▶ [WHAT IS REQUIRED]: Which lines of the listing below contain the word "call"? Return them.

---+---

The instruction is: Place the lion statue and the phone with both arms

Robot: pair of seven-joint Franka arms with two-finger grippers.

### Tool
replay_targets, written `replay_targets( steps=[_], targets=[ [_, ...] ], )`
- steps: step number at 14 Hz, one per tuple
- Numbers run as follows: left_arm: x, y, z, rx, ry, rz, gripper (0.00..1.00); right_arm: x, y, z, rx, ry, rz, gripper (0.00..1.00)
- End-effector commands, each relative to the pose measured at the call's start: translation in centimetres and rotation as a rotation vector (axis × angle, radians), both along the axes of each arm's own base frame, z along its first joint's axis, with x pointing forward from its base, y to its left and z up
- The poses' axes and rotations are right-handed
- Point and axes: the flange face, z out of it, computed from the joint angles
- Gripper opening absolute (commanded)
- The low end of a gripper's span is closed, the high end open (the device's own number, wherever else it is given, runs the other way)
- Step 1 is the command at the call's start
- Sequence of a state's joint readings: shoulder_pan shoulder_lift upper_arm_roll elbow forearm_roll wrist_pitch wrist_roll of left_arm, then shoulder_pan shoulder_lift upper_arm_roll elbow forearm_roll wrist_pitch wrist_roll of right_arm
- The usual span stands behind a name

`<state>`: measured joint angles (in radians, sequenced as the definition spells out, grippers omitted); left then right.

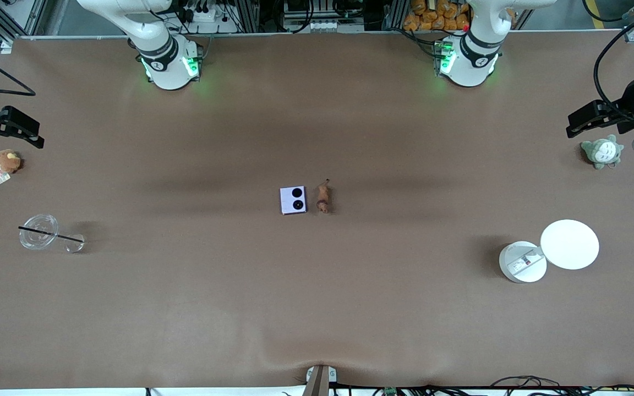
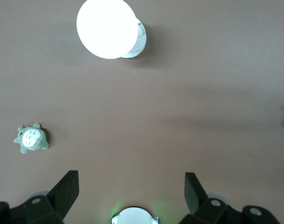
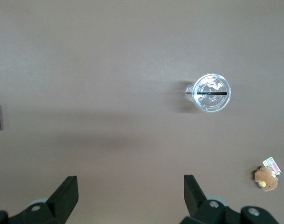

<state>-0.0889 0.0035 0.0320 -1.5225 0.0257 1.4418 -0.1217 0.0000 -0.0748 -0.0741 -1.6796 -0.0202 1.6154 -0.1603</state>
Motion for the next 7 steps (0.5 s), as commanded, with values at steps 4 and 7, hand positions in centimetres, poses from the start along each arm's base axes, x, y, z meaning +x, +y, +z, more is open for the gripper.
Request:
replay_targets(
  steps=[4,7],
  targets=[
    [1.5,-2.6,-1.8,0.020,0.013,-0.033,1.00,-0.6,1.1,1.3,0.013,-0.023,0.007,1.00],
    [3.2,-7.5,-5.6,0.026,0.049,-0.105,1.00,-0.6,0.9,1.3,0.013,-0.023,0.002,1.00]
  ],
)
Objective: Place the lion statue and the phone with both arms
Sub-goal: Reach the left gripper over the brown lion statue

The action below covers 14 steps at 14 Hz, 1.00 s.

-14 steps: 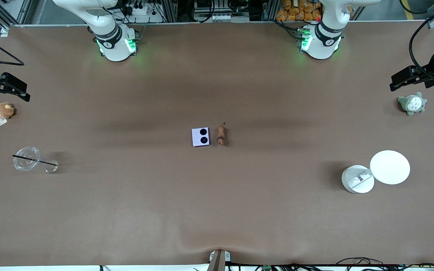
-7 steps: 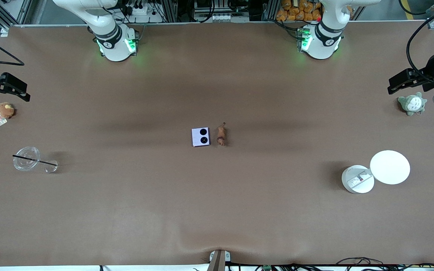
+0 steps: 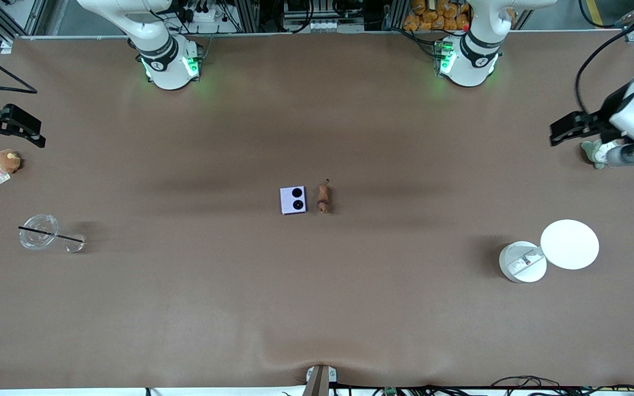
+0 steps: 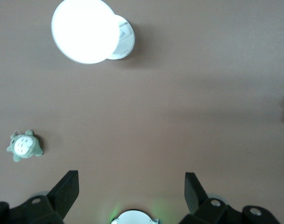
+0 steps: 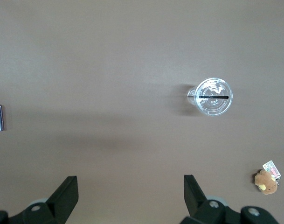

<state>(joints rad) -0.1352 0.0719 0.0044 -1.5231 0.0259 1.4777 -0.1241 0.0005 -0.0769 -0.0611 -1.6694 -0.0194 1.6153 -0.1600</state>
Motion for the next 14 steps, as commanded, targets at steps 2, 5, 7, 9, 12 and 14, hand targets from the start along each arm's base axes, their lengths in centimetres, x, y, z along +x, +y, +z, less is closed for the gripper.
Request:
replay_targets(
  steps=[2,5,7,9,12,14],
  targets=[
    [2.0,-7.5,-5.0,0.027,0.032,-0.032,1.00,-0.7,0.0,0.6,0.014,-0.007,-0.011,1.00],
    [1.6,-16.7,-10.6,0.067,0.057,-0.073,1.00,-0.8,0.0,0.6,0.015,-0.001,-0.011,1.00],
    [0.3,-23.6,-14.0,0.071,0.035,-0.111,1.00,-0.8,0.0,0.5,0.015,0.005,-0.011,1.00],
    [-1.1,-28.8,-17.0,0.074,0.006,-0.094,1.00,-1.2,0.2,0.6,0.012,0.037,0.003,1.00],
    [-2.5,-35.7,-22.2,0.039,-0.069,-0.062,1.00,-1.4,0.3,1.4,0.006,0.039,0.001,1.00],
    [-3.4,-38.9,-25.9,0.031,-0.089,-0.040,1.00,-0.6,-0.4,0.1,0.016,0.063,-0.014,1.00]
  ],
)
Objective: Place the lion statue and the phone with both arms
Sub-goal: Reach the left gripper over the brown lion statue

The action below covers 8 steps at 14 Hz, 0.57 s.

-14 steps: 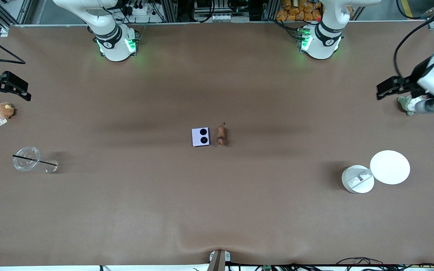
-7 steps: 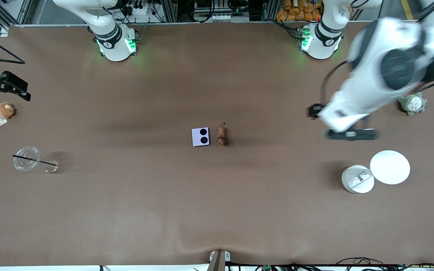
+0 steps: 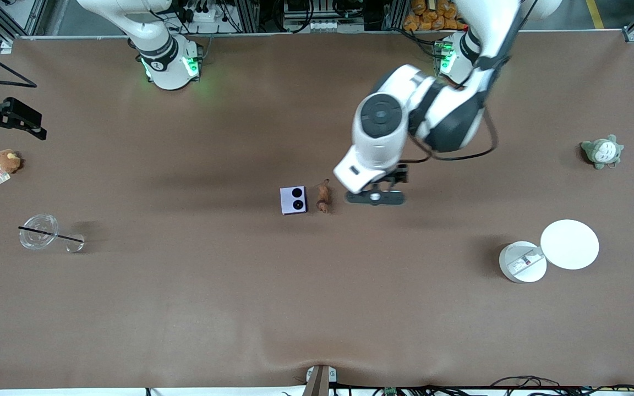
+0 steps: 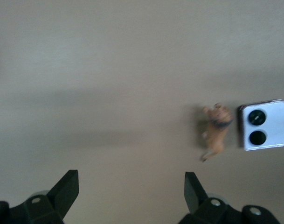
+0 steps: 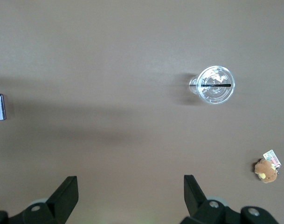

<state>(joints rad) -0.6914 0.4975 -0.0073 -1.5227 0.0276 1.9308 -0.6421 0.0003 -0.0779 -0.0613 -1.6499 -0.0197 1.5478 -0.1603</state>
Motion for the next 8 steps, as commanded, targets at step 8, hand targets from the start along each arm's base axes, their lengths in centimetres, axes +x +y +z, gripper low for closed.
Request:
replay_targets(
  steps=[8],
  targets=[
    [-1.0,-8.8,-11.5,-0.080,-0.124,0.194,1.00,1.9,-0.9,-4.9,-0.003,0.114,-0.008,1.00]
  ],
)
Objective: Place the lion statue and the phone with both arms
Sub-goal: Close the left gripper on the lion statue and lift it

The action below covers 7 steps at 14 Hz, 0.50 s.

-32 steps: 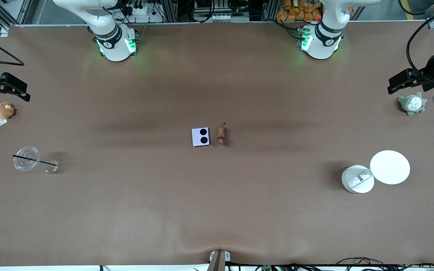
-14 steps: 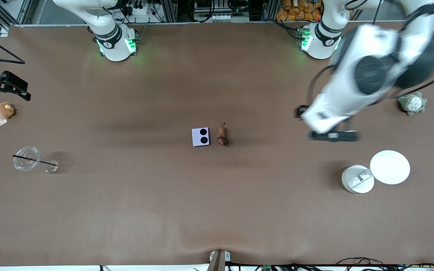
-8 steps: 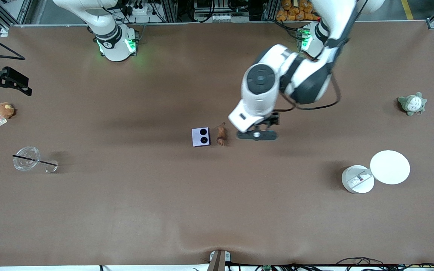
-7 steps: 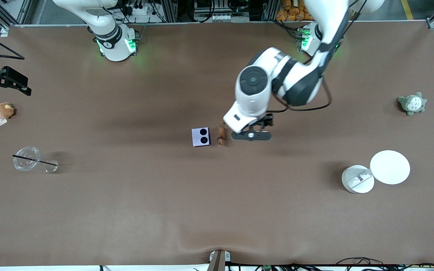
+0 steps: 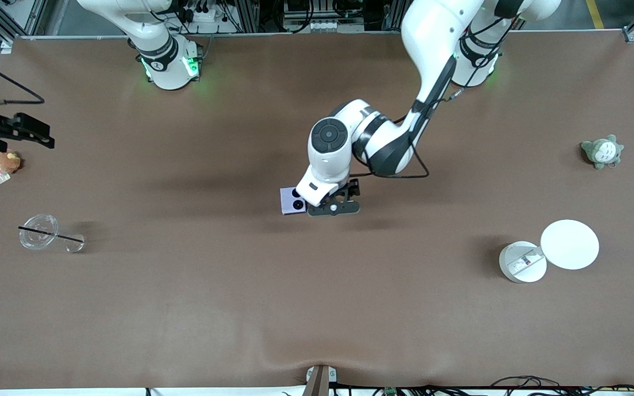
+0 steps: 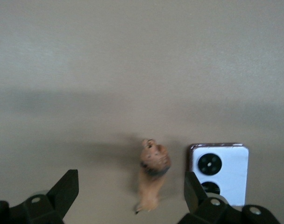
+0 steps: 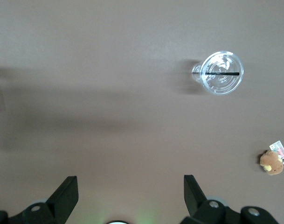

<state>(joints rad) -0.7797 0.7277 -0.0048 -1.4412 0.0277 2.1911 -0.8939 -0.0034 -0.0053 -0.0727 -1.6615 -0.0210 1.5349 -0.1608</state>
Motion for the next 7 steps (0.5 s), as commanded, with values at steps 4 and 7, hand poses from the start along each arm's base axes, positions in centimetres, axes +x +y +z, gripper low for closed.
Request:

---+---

▶ [TASK SOLUTION]:
- End-effector commands, each relative to the pose measured at the call's start: translation in centimetres and rotation as a rotation vector (axis × angle, radians), both along the axes of each arm's own base frame, z along its first joint's axis, with x pointing forward from its base, y to its left and z up
- Step 1 is the command at the call's start

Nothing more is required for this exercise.